- Genre: Drama
- Written by: Loring Mandel
- Directed by: Delbert Mann
- Starring: Lee Remick Granville Van Dusen Vicky Dawson
- Music by: Walt Levinsky
- Country of origin: United States
- Original language: English

Production
- Executive producer: David Susskind
- Producer: Frederick H. Brogger
- Cinematography: Gilbert Taylor
- Editor: Gene Milford
- Running time: 100 minutes
- Production companies: Talent Associates Time-Life Television Productions

Original release
- Network: ABC
- Release: January 2, 1978

= Breaking Up (1978 film) =

1978 American TV film

Breaking Up is a 1978 American TV film.
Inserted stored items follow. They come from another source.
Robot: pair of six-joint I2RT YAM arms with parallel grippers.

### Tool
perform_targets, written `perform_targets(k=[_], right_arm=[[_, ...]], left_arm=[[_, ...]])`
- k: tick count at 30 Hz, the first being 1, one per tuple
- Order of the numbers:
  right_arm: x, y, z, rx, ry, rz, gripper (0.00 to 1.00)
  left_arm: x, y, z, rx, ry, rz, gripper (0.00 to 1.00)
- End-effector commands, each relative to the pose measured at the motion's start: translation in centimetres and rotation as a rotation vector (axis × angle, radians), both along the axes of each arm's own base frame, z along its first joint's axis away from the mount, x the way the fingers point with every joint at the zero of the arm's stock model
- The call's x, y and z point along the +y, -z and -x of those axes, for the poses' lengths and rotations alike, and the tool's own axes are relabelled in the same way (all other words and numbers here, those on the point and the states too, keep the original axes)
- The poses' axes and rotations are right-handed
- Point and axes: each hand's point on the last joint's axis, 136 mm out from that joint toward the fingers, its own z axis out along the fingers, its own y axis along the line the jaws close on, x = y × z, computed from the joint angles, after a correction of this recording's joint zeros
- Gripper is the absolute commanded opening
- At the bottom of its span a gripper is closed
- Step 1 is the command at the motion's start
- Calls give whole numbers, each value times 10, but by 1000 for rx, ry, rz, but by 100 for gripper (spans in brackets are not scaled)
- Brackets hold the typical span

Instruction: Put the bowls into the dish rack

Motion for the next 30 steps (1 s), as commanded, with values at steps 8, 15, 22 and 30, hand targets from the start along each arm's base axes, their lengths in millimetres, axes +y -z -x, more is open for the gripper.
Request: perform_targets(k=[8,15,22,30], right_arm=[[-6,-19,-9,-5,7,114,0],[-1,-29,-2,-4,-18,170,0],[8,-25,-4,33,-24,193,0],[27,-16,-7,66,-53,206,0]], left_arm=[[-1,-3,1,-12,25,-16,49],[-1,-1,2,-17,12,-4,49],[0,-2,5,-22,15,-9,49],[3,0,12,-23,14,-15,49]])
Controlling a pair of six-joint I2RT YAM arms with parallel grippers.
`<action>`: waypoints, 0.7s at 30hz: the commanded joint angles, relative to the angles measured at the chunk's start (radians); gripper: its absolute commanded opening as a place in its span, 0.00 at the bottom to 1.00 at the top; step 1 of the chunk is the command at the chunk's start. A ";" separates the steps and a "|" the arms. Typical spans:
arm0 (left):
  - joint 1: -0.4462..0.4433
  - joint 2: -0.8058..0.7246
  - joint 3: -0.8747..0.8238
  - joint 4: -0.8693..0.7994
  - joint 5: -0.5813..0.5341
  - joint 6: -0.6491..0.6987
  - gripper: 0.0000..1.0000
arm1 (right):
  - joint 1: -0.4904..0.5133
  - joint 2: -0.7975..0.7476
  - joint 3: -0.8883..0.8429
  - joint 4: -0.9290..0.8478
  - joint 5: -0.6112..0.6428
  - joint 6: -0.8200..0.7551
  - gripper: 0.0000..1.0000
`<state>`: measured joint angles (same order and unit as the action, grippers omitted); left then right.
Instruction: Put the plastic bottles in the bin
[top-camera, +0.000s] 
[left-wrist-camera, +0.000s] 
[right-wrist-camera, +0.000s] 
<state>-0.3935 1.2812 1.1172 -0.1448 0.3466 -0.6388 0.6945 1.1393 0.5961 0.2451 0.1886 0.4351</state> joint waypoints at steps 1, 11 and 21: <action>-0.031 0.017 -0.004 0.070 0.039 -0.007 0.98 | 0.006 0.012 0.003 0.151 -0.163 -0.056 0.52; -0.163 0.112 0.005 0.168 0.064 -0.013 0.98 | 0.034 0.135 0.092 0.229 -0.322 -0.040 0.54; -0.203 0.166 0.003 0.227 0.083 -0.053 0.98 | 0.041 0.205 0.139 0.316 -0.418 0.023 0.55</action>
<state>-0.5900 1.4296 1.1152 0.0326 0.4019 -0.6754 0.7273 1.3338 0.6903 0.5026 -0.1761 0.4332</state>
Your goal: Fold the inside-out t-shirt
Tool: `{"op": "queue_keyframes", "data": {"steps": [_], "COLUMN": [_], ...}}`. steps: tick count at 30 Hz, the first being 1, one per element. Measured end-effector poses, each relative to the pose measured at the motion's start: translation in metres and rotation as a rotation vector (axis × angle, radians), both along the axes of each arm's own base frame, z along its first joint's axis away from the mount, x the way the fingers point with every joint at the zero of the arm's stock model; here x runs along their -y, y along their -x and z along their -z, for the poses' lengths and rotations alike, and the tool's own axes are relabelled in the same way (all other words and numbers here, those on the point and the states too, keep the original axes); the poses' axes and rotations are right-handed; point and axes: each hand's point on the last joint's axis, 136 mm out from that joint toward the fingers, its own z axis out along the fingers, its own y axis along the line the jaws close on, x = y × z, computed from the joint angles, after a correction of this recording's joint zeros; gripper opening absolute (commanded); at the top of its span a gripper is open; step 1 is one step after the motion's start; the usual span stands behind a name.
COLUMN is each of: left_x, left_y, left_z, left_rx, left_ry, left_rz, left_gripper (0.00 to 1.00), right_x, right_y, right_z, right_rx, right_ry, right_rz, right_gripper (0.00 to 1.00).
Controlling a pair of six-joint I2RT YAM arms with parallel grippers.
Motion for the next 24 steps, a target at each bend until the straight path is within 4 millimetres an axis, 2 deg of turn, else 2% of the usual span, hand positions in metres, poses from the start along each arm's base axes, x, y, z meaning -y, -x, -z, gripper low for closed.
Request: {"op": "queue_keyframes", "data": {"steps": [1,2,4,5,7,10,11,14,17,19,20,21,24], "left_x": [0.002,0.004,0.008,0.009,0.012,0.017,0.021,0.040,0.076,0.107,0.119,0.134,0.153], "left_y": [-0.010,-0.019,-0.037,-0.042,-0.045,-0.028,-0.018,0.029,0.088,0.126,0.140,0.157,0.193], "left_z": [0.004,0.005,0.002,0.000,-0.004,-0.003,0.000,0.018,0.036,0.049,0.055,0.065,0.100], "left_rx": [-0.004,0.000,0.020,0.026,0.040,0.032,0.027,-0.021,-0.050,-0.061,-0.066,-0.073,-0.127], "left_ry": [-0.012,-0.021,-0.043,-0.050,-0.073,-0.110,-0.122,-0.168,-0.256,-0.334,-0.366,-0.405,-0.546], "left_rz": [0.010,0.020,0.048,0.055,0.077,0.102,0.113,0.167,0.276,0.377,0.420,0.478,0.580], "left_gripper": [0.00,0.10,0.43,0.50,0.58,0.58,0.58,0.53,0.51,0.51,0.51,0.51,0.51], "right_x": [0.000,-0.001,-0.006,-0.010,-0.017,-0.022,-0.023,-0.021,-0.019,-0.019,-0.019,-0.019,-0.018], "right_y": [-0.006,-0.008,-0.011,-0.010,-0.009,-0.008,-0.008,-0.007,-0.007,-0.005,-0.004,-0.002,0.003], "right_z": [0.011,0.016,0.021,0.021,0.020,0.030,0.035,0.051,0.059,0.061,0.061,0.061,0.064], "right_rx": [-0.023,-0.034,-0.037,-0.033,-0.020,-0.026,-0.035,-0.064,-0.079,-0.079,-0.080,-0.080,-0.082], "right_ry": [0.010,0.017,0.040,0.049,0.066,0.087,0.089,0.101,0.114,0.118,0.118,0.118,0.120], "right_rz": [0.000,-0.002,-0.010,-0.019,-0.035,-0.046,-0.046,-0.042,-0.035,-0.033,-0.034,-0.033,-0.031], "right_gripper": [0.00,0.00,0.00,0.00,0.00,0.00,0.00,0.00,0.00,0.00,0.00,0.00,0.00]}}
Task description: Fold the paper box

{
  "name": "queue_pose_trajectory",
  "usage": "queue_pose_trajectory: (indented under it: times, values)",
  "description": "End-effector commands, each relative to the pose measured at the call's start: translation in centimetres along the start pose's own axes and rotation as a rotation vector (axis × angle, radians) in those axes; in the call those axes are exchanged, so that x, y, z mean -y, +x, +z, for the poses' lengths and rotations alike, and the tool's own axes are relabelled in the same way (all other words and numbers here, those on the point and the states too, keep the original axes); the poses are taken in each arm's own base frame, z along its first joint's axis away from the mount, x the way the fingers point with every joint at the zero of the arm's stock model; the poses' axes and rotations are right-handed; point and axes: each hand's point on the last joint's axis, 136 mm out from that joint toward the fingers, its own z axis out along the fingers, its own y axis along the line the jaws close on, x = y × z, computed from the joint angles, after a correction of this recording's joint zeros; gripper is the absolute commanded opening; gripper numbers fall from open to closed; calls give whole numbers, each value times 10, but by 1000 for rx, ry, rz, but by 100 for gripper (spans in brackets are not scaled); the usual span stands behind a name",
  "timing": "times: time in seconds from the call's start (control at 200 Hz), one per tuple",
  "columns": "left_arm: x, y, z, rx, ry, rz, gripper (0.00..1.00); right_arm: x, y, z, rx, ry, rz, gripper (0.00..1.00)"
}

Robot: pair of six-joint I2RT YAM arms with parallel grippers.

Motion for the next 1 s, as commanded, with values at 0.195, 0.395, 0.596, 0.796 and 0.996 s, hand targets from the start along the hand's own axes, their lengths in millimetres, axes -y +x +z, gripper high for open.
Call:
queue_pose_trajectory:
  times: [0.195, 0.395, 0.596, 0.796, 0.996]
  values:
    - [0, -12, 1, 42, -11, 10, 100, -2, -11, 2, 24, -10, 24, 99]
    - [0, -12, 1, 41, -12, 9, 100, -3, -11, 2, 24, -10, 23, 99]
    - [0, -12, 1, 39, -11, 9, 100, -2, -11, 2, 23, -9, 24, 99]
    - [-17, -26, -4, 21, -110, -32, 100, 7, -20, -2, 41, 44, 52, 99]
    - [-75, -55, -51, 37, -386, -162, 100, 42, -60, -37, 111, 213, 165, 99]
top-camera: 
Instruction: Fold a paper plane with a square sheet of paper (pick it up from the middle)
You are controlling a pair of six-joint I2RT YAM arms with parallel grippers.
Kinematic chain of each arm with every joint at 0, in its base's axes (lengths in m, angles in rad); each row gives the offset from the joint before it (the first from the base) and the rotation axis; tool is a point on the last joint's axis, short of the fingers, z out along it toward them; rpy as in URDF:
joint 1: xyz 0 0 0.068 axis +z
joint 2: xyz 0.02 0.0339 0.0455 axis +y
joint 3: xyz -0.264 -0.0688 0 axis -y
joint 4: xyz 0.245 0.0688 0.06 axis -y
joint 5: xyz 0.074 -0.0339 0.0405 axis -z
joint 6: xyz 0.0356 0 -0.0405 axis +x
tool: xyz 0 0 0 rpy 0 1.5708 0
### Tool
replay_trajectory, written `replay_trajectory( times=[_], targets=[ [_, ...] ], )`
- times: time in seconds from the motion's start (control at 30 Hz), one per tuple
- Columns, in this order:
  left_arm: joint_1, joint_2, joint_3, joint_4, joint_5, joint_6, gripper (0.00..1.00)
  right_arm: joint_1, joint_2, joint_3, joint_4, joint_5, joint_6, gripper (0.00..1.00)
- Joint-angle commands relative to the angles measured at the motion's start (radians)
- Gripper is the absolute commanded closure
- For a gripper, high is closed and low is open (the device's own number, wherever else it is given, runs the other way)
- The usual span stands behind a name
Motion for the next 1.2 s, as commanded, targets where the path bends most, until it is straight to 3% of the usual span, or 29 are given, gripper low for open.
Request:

It was directed by Delbert Mann and written by Loring Mandel.

==Plot==
A woman re-evaluates her life after her husband walks out on her following 15 years marriage.

==Cast==
- Lee Remick as Joann Hammil
- Granville Van Dusen as Tom Hammil
- Vicky Dawson as Amy Hammil
- David Stambaugh as T C Hammil
- Fred J. Scollay as Tony
- Stephen Joyce as Gabe
- Cynthia Harris as Edie
- Michael Lombard as Ira
- Meg Mundy as Louise Crawford
- Ed Crowley as George
- Linda Sorenson as Mickey
- Kenneth McMillan as Vancrier

==Reception==
The Los Angeles Times called it "outstanding".

==Tom and Joann==
The film was adapted into a pilot Tom and Joann where the leads were played by Joel Fabiani and Elizabeth Ashley. The series did not result.

==EAR/ONS Phone Call==
The film received some infamy for being audible in the background during one of American serial rapist and serial killer Joseph James DeAngelo's taunting phone calls to a previous rape victim who he threatened to attack again and murder.